What you should do
Print the data exactly. Omit the pictures.

————————

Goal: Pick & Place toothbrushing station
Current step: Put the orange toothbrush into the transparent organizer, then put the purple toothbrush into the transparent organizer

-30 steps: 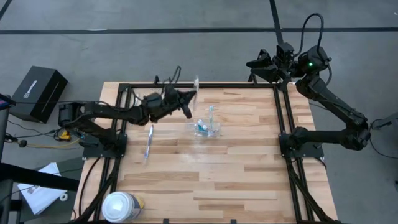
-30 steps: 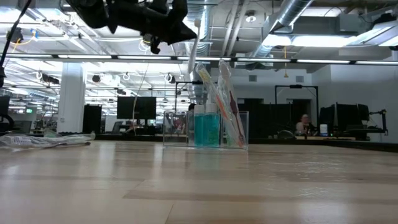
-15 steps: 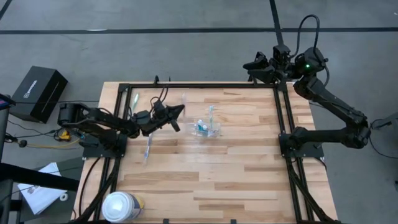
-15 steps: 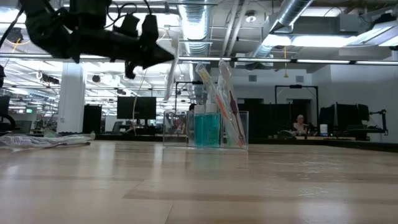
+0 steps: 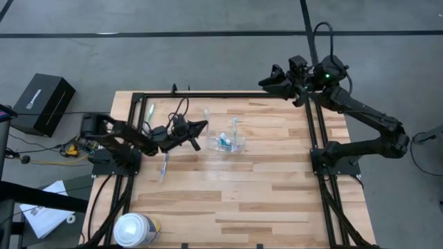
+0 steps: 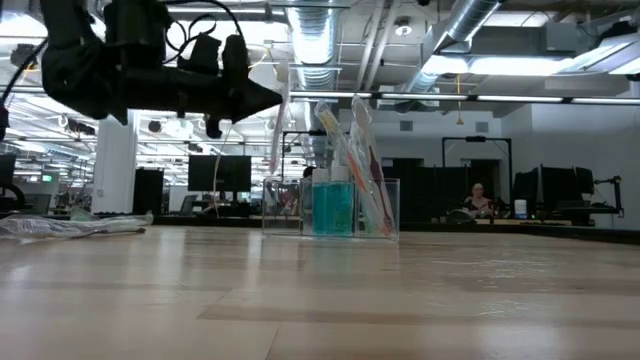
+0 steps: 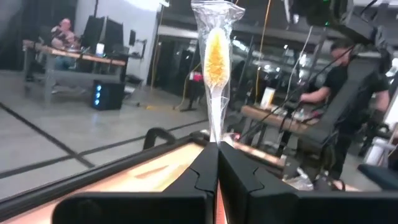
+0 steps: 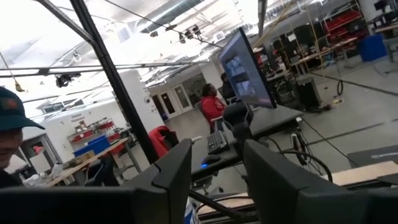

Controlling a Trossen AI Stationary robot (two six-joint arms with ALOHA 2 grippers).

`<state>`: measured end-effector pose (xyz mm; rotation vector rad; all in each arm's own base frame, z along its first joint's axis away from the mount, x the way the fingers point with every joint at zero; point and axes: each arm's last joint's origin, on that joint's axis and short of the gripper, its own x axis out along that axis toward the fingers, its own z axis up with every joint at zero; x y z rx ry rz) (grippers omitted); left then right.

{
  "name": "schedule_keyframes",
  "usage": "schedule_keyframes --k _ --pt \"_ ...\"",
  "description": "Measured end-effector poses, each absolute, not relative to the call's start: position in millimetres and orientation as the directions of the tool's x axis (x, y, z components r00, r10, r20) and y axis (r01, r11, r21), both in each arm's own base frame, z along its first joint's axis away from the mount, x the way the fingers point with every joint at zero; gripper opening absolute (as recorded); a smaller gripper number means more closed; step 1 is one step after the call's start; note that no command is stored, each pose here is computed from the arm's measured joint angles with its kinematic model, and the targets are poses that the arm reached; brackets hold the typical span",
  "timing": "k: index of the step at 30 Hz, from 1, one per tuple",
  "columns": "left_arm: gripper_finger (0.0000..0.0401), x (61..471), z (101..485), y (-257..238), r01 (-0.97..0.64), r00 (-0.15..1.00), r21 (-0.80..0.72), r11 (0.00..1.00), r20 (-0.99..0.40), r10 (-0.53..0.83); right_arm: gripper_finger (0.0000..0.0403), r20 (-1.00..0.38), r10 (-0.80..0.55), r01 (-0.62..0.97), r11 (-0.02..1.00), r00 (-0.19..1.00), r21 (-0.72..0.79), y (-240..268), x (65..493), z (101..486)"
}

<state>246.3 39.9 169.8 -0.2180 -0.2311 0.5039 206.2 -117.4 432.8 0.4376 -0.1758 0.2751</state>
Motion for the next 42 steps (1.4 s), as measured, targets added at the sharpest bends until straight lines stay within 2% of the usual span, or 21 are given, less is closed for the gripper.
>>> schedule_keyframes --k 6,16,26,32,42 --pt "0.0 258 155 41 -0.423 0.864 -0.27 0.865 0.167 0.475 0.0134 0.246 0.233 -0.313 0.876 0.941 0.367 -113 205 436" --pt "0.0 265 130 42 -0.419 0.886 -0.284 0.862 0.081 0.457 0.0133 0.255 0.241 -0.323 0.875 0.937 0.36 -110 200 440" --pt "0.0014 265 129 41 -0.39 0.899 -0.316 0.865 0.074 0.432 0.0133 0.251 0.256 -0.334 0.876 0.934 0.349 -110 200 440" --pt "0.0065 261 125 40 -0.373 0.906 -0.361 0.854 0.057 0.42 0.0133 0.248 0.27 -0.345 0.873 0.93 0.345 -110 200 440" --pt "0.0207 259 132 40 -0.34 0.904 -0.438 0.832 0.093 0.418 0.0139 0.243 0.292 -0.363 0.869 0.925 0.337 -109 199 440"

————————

Response below
Goal: Pick & Place toothbrushing station
Current step: Put the orange toothbrush into the transparent organizer, then put the purple toothbrush into the transparent organizer

-30 steps: 
-30 steps: 
-15 steps: 
-15 steps: 
+0 steps: 
+0 steps: 
+0 steps: 
+0 steps: 

Controlling a Trossen AI Stationary robot (two six-joint arms with ALOHA 2 grippers).

`<state>`: measured end-effector pose (xyz mm; rotation vector rad; all in each arm's own base frame, z along its first joint's axis away from the mount, x the way the fingers point with every joint at zero; point and axes: each arm's last joint's origin, on that joint's axis and short of the gripper, its own x axis out along that axis toward the fingers, its own z axis up with every joint at zero; x y z rx ry rz) (grippers omitted); left then right.

{
  "name": "schedule_keyframes",
  "usage": "schedule_keyframes --k _ --pt \"_ ...\"",
  "description": "Measured end-effector poses, each absolute, not relative to the call's start: position in millimetres and orientation as the directions of the tool's x axis (x, y, z components r00, r10, r20) and y axis (r01, r11, r21), both in each arm's own base frame, z along its first joint's axis away from the mount, x the way the fingers point with every joint at zero; gripper opening absolute (as recorded); a smaller gripper number means more closed; step 1 is one step after the call's start; note that no command is stored, each pose here is computed from the arm's measured joint angles with its kinematic model, and the targets are poses that the arm reached; brackets hold the typical span",
  "timing": "k: index of the step at 30 Hz, from 1, one per tuple",
  "columns": "left_arm: gripper_finger (0.0000..0.0401), x (61..471), z (101..485), y (-257..238), r01 (-0.97..0.64), r00 (-0.15..1.00), r21 (-0.80..0.72), r11 (0.00..1.00), r20 (-0.99..0.40), r10 (-0.53..0.83); right_arm: gripper_finger (0.0000..0.0403), r20 (-1.00..0.38), r10 (-0.80..0.55), r01 (-0.62..0.97), r11 (-0.02..1.00), r00 (-0.19..1.00), r21 (-0.72..0.79), y (-240..268), x (65..493), z (101..486)"
}

<state>246.3 39.9 169.8 -0.2180 -0.2311 0.5039 206.2 -117.4 432.8 0.4376 -0.1758 0.2751</state>
Motion for the next 42 steps (1.4 s), as measured, targets added at the sharpest bends until straight lines stay within 2% of the usual span, or 21 are given, less is closed for the gripper.
>>> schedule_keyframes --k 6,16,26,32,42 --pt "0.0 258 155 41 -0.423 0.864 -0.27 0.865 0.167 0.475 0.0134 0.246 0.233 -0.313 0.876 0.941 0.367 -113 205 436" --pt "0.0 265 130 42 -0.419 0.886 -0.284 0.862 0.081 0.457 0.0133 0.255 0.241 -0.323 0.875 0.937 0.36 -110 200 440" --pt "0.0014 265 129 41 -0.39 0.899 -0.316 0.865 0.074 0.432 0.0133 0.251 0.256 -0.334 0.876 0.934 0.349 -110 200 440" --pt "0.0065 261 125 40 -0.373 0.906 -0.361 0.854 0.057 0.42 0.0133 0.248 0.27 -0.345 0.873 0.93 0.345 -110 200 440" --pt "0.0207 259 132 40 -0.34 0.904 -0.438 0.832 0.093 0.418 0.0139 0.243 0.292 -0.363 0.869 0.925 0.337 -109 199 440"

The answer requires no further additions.